Of these drugs thalidomide has a prompt and powerful effect on oral and genital ulcers along with follicular lesions of BS. Additionally, it is the only drug that can induce complete relief of oral and genital ulcers.3 However, it does not seem to be a disease-modifying drug and relapses are seen after stopping treatment. Because of its severe side effects like teratogenecity and polyneuropathy, this drug should not be used routinely in the clinic. Until safe analogues of this drug are available, thalidomide should be reserved for severe cases resistant to other alternatives.

Interferon alpha, alone or in combination with low dose steroids, might be a powerful alternative for severe eye involvement of BS.4 Various studies have also reported its efficacy in the treatment of mucocutaneous and joint manifestations of BS. The effect of interferon starts relatively early but relapses usually come after stopping treatment.

It is worth mentioning here that an infectious etiology has been claimed for many years and various strains of streptococci have been in the forefront.
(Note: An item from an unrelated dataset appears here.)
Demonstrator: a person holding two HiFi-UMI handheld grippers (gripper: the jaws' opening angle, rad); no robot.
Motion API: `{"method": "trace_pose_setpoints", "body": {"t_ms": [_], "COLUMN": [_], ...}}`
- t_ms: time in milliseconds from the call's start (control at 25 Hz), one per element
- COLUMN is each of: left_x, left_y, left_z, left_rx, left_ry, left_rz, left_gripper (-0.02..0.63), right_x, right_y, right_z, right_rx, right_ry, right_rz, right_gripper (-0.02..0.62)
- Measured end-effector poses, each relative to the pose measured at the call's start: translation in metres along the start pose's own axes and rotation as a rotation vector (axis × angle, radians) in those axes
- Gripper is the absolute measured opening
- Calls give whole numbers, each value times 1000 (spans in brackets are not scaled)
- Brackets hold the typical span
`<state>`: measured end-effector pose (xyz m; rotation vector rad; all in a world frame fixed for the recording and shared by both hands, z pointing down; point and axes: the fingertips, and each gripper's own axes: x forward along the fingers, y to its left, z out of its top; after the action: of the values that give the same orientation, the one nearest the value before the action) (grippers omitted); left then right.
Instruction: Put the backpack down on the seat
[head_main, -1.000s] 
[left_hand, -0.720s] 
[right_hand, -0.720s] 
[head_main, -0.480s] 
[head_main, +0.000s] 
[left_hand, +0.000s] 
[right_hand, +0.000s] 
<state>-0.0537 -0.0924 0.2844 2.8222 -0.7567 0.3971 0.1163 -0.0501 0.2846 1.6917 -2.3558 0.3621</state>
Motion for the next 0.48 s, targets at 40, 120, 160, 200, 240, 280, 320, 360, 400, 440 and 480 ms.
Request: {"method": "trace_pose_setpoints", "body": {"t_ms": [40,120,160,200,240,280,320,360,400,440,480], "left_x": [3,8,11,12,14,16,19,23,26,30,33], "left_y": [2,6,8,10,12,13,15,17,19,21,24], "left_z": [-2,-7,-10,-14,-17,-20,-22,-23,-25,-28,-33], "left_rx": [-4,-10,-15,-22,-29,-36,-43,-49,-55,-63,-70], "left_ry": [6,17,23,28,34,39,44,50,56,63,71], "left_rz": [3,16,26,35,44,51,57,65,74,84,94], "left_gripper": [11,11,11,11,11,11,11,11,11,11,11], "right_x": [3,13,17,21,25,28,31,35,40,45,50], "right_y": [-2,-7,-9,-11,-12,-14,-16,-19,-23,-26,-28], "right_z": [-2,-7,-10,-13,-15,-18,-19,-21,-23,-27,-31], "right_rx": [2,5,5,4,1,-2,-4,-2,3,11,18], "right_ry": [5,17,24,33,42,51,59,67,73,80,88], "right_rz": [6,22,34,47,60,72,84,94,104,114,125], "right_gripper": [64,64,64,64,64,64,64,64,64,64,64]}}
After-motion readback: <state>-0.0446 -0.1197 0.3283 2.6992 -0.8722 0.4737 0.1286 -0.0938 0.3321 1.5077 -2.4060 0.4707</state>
A trial of penicillin from Ankara has already indicated promising outcomes especially in mucocutaneous disease and arthritis5 but clearly more work needs to be done.

An additional issue to be addressed in treatment is that of combination therapy. Although many centers use several drugs in combination (like colchicine with an immunosuppressive or azathioprine in combination with cyclosporine), there is precious little formal data on such treatment. This sort of formal experience is also definitely needed for better patient management.

In summary, recent years have seen substantial progress in the treatment of eye involvement and mucocutaneous manifestations of BS. Unfortunately we are still far from satisfactory in the treatment of life threatening manifestations of BS such as central nervous system and vascular involvement. Multi-center studies and improved methods in assessing patients will help to improve treatment of this mysterious disease. We hope that our newly formed International Behçet Society will be instrumental in the organization of such multicenter studies.


  1. Yazici H et al. Clin Exp Rheumatol. 1999, 17: 145-147.
  2. Sakane T et al. N Engl J Med. 1999, 341: 1284-1291.
  3. Hamuryudan V et al. Ann Intern Med. 1998, 128: 443-450.
  4. Demiroglu H et al. Lancet 2000; 355: 605-609.
  5. Calguneri M et al. Arthritis Rheum 1996, 39: 2062-2065.